Perfume Genius - No Shape
Le projet Perfume Genius fait partie des entreprises musicales qui ont balisé, encouragé, enthousiasmé ces cinq ans d’écriture critique chez Euphonies. Sur le grand spectre de nos écoutes, de la pop très formatée aux expérimentations audacieuses, le curseur a toujours été fixé sur la volonté d’ouvrir et d’offrir au plus grand nombre une alternative. Défendre certains représentants du mainstream malmenés et en même temps, accompagner les oreilles sur des propositions plus confidentielles, audacieuses, séduisantes.

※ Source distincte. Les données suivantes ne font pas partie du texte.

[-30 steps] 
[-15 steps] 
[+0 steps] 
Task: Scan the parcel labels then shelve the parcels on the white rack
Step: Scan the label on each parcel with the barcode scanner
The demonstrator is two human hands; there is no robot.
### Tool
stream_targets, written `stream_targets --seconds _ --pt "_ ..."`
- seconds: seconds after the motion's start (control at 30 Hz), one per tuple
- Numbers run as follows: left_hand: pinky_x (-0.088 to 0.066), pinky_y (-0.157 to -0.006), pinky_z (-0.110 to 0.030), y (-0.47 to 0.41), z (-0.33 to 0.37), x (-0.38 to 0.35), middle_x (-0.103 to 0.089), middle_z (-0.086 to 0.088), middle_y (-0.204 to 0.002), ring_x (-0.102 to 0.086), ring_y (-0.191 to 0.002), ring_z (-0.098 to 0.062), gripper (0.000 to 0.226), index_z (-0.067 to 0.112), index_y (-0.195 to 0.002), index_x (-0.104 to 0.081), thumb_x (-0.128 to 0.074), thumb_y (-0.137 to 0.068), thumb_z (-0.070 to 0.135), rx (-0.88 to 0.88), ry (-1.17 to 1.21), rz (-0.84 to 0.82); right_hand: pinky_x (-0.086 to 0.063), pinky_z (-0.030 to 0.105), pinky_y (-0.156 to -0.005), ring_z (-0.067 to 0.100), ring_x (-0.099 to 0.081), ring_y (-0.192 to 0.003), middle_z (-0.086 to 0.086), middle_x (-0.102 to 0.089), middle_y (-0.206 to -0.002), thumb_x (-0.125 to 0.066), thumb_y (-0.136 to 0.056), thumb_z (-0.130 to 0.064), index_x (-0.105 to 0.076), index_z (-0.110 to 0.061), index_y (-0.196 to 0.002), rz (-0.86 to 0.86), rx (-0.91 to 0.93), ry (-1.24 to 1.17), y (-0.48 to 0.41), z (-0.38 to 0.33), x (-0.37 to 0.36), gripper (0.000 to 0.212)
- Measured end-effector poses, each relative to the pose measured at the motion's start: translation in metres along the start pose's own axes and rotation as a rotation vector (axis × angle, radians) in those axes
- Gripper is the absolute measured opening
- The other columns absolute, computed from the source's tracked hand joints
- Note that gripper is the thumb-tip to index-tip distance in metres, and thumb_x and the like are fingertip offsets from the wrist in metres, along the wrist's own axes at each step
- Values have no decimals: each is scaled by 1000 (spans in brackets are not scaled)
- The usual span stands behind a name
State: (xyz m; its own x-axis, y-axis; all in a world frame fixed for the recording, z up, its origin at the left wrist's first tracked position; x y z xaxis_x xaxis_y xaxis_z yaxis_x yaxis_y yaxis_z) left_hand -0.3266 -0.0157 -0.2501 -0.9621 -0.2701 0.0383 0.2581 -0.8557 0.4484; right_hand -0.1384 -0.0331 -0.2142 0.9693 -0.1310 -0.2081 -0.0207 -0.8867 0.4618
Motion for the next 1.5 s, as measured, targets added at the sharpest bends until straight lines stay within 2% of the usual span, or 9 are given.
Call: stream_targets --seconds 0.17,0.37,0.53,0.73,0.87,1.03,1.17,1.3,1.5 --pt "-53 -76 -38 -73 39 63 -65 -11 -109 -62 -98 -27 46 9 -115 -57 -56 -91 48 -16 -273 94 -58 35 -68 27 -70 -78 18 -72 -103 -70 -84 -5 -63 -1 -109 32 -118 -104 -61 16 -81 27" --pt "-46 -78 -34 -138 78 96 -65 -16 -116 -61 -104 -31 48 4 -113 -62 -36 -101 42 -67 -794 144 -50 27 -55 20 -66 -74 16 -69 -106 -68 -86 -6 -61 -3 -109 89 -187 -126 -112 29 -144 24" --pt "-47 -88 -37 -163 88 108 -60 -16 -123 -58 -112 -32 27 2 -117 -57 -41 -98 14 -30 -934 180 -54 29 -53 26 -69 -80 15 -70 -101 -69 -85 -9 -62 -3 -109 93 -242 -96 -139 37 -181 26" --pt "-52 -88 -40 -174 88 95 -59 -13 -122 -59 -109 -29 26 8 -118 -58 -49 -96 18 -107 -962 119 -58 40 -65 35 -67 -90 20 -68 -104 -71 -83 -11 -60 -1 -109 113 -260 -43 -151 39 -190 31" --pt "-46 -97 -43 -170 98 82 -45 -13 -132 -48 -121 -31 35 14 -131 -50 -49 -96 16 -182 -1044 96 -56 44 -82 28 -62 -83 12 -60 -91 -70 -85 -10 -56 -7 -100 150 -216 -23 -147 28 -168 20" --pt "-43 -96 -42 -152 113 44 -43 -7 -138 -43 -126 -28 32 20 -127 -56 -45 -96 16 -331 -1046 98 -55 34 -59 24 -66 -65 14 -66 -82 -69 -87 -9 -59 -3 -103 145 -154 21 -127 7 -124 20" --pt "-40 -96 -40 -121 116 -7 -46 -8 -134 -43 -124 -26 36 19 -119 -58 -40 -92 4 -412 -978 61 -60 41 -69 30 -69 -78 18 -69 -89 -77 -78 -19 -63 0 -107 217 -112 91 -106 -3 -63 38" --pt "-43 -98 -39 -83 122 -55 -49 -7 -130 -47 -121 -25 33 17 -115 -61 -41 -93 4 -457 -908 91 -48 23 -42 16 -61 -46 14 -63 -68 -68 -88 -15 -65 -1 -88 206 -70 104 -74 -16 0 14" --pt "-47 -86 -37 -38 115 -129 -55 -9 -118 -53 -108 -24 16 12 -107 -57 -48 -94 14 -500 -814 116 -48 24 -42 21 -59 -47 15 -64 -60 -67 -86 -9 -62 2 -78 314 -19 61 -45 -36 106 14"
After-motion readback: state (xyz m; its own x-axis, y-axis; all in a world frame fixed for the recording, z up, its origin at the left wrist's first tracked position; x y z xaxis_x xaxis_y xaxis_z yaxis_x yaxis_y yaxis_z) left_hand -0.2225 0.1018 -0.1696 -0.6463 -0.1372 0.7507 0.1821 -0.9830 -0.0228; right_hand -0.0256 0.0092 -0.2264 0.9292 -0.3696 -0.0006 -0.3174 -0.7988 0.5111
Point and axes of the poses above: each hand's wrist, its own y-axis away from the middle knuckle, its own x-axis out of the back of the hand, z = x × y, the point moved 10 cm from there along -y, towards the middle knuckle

Dès l’album Learning en 2010, Perfume Genius, projet du bouleversant et bouleversé Mike Andreas, nous rappelle combien il est important de partager la musique de ces exclus des grandes ondes, de ces invisibles déclassés, faute de temps ou de clés pour y accéder.
No Shape, (informe, ou par extension inclassable, qui ne se range dans aucune case) est l’expression parfaite pour désigner le quatrième opus de Perfume Genius. L’auteur livre ici une confession dense, sinueuse, parfois exubérante, parfois intimiste, parfois expérimentale, toujours sincère, que ce soit dans l’extravagance ou la sécheresse bricolée. Treize morceaux, treize vérités sur sa fragilité, son homosexualité, mais aussi sa magie sonore. On pense à Sufjian Stevens, à Antony Hegarty, à tous ces artistes qui nous rappellent que si le son est méthodiquement théorisé, il nous échappe toujours la raison d’une émotion auditive, et que le tremblement n’est pas soluble dans la science des tourneurs de page.
Il suffira d’écouter le premier titre, Otherside, pour s’en assurer. Piano, voix toujours fébrile mais plus affirmée, coupures de rythme, voyages sur des territoires inconnus sans perdre sa carte d’identité, Mike Andreas signe sans doute l’un des plus grands albums de 2017.